Practical limitations include the lack of standardized frameworks and tools that support efficient sparse matrix operations on existing hardware. While some hardware accelerators are optimized for dense matrix operations, they underperform with sparse computations. Furthermore, the reliance on specialized pruning and regularization interventions can complicate model interpretability and reproducibility.

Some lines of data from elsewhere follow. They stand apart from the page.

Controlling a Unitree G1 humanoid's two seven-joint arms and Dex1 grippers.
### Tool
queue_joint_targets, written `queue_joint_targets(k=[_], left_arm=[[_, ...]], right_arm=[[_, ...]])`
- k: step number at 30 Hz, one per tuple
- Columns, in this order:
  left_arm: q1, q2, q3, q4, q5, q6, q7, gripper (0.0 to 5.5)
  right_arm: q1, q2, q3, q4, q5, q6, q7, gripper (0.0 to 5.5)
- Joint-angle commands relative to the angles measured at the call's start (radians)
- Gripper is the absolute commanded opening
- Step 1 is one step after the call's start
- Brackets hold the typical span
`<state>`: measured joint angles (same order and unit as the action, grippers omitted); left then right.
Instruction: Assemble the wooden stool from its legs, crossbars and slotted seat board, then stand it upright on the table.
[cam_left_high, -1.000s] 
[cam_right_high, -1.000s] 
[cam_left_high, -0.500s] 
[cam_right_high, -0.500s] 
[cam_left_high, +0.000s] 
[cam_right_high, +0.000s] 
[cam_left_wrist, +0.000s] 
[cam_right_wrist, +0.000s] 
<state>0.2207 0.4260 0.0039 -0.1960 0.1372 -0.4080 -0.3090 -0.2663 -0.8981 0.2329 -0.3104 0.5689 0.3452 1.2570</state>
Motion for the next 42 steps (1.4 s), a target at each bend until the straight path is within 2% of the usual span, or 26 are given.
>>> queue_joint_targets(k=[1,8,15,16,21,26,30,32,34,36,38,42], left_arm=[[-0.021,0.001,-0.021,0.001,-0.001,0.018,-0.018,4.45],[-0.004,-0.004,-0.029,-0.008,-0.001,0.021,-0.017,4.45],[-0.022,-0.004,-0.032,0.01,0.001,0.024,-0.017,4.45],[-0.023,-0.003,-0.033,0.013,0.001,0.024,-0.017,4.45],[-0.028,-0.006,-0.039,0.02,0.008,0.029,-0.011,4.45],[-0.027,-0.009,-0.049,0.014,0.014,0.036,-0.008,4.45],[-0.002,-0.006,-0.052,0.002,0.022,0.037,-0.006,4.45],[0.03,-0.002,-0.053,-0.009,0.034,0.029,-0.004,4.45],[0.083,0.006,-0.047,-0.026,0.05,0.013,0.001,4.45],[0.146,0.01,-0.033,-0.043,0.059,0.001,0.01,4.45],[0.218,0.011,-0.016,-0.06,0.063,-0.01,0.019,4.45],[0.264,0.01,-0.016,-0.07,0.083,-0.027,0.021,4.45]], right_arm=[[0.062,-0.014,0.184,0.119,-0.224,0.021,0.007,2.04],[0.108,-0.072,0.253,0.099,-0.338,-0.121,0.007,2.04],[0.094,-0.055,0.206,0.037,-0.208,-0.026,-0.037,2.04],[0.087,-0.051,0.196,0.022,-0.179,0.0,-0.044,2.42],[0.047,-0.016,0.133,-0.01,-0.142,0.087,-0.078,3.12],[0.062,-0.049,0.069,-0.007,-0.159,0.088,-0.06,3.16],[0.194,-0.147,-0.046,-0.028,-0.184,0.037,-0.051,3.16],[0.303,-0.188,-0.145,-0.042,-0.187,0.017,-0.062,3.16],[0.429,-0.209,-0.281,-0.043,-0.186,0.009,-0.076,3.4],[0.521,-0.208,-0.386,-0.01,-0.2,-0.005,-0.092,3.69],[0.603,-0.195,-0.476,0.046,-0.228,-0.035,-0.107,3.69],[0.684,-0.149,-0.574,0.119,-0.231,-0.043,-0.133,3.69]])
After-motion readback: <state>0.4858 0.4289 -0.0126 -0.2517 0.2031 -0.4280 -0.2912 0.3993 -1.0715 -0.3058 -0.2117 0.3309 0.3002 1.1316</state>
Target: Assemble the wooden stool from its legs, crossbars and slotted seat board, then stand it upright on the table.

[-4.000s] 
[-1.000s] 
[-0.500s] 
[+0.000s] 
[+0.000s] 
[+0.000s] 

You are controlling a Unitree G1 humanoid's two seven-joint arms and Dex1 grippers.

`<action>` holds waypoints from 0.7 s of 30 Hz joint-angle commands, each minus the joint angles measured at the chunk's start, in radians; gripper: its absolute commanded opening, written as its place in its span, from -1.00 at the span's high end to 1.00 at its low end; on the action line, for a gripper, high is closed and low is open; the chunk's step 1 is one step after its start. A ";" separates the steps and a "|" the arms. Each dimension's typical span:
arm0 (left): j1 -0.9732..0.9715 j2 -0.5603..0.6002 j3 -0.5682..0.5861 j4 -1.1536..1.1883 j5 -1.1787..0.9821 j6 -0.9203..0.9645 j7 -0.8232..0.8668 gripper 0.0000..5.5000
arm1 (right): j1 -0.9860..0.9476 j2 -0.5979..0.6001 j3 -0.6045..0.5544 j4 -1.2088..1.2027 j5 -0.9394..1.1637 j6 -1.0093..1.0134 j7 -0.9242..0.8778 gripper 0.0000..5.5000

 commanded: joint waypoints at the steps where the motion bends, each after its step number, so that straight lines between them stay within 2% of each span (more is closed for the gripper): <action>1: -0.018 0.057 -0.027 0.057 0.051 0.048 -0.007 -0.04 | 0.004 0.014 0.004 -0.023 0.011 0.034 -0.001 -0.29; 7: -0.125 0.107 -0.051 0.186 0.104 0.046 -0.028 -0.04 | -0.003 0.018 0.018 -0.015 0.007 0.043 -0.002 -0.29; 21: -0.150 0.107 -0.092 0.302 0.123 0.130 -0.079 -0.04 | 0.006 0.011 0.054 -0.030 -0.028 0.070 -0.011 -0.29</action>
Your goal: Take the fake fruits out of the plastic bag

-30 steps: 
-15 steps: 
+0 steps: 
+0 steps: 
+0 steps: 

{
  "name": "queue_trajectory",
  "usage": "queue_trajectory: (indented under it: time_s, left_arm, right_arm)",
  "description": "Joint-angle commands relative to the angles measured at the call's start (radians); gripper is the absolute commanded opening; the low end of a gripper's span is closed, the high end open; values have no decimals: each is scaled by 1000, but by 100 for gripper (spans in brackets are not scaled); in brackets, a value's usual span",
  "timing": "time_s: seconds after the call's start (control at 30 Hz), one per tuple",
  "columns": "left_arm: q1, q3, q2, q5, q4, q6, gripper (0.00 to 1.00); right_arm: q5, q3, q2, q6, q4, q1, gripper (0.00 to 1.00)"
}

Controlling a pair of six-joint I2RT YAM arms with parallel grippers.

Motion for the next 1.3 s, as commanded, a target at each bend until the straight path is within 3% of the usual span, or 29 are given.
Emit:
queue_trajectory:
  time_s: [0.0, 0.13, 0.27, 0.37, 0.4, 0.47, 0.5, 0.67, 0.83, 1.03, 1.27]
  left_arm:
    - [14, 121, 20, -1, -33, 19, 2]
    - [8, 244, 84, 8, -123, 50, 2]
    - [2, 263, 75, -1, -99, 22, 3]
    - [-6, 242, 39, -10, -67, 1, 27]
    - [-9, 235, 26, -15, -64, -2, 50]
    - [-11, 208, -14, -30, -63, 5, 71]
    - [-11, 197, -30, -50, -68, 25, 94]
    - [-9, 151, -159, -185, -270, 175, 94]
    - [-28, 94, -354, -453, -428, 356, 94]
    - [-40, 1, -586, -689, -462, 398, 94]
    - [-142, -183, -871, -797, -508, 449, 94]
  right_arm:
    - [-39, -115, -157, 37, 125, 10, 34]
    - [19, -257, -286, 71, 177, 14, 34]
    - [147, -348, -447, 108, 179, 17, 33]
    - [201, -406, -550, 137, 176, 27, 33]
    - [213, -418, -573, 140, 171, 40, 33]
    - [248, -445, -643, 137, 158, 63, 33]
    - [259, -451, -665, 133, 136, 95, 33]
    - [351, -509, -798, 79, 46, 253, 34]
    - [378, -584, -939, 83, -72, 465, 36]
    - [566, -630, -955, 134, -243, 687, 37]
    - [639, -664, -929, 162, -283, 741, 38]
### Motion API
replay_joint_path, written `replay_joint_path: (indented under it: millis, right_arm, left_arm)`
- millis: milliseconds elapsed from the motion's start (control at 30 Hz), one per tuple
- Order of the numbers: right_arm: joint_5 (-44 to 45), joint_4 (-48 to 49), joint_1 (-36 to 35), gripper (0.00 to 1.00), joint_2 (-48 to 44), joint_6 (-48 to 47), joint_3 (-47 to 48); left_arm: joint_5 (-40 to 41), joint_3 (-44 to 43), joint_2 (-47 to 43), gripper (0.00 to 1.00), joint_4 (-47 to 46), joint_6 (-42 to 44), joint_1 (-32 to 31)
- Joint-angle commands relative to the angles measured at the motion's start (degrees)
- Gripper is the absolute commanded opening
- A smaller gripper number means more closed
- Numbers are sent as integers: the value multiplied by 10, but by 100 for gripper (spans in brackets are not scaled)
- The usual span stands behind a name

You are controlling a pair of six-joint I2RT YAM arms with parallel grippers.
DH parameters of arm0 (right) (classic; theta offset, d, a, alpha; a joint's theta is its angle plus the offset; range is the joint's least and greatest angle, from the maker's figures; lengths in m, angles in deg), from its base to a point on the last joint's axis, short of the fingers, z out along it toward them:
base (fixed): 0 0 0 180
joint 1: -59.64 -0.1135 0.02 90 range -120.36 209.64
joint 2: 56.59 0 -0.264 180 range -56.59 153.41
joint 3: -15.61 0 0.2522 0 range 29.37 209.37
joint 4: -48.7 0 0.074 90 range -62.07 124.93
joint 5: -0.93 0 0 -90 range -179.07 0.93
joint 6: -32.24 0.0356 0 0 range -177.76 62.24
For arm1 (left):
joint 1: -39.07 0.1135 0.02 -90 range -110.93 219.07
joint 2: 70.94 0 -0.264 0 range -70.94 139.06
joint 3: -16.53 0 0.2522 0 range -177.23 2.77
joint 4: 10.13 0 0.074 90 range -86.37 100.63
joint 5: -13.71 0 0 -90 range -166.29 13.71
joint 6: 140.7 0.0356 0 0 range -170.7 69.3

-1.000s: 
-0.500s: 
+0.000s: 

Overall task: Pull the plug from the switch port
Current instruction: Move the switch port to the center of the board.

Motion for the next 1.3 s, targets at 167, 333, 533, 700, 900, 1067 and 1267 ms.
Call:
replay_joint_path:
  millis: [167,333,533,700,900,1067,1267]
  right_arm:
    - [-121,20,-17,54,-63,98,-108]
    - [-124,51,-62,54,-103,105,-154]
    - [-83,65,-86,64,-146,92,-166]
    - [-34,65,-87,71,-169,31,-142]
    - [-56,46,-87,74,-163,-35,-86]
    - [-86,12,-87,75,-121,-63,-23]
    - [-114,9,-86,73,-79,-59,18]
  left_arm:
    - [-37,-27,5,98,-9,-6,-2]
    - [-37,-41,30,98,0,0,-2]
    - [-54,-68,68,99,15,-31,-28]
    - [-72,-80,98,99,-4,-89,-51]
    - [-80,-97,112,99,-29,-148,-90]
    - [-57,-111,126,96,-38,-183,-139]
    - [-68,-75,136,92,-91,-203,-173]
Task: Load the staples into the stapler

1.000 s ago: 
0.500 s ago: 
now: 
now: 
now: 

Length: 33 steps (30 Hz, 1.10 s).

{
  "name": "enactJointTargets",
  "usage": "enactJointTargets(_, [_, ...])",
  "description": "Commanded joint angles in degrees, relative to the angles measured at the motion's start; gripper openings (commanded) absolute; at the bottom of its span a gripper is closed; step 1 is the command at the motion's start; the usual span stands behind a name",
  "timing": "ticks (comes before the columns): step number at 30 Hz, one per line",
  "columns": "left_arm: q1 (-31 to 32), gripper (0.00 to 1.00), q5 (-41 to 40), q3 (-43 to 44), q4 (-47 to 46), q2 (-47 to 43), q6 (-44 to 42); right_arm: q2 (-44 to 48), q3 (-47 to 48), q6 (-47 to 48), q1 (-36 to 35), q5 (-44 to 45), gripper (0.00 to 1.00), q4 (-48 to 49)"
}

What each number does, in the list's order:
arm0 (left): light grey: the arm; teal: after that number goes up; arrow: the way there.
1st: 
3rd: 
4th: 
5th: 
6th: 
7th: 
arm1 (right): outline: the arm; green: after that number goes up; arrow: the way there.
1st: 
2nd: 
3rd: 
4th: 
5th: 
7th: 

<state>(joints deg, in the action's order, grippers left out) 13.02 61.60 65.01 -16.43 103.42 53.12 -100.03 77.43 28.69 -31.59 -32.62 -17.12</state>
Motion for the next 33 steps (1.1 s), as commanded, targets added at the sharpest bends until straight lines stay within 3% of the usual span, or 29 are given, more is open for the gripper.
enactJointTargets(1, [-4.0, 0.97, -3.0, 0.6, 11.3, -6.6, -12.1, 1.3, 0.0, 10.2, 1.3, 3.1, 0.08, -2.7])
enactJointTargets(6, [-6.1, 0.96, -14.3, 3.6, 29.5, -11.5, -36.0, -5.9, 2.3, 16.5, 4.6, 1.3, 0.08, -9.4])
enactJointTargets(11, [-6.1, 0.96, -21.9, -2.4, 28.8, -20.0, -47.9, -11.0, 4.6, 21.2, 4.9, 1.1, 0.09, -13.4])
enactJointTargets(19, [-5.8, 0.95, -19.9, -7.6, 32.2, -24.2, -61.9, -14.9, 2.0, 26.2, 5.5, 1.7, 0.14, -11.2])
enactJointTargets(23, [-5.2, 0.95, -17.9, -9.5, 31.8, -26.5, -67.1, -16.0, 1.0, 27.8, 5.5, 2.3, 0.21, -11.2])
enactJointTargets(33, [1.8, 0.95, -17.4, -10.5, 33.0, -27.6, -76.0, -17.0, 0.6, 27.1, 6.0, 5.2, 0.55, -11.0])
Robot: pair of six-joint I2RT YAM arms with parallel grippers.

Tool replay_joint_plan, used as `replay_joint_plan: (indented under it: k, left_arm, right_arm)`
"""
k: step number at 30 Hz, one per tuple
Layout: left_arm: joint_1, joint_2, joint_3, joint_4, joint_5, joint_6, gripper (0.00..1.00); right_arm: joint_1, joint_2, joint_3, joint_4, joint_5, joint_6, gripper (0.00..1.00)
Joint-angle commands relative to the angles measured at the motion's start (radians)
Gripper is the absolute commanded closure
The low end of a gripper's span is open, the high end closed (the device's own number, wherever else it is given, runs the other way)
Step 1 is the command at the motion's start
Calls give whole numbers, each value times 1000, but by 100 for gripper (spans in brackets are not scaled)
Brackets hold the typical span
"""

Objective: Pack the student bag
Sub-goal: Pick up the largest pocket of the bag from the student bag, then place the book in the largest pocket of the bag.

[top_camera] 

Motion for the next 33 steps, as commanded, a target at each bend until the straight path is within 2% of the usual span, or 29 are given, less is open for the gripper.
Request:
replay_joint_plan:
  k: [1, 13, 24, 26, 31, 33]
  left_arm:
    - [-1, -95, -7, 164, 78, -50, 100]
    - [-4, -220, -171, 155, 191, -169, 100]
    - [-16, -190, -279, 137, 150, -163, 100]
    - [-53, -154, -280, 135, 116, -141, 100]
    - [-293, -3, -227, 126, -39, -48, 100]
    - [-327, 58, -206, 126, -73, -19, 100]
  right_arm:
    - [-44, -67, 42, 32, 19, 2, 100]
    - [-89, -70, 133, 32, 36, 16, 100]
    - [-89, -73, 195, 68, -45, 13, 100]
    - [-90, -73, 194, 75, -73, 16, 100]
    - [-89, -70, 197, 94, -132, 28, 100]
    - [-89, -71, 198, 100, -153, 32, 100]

Unresolved issues include the dynamic adjustment of sparsity during inference, which remains a significant hurdle. Current techniques often assume a fixed sparsity pattern, which may not be optimal for all data inputs. Adaptive sparsity patterns could enhance model efficiency but require new methodologies for real-time reconfiguration without retraining. There are also open questions regarding the trade-offs between model compression rates and computational gains, particularly in resource-constrained environments.

8. Conclusion and Future Directions

MoE models offer a unique capability to optimize computational efficiency while maintaining or enhancing model performance, separating parameter scale from operational cost through sparse gating functions. Future research should explore refining gating mechanisms, developing efficient training techniques tailored for sparse computations, and evaluating MoEs on diverse tasks. Technological advancements include custom hardware support for sparse computations, scalability in cloud environments, and model optimization tools for automating the scaling of MoE architectures. As computational constraints remain a critical concern in AI development, MoE models provide a promising avenue for sustainable advancements in scalability and performance. By continuing to explore these dynamics, researchers can harness the full potential of large parameter spaces while maintaining practical computation requirements.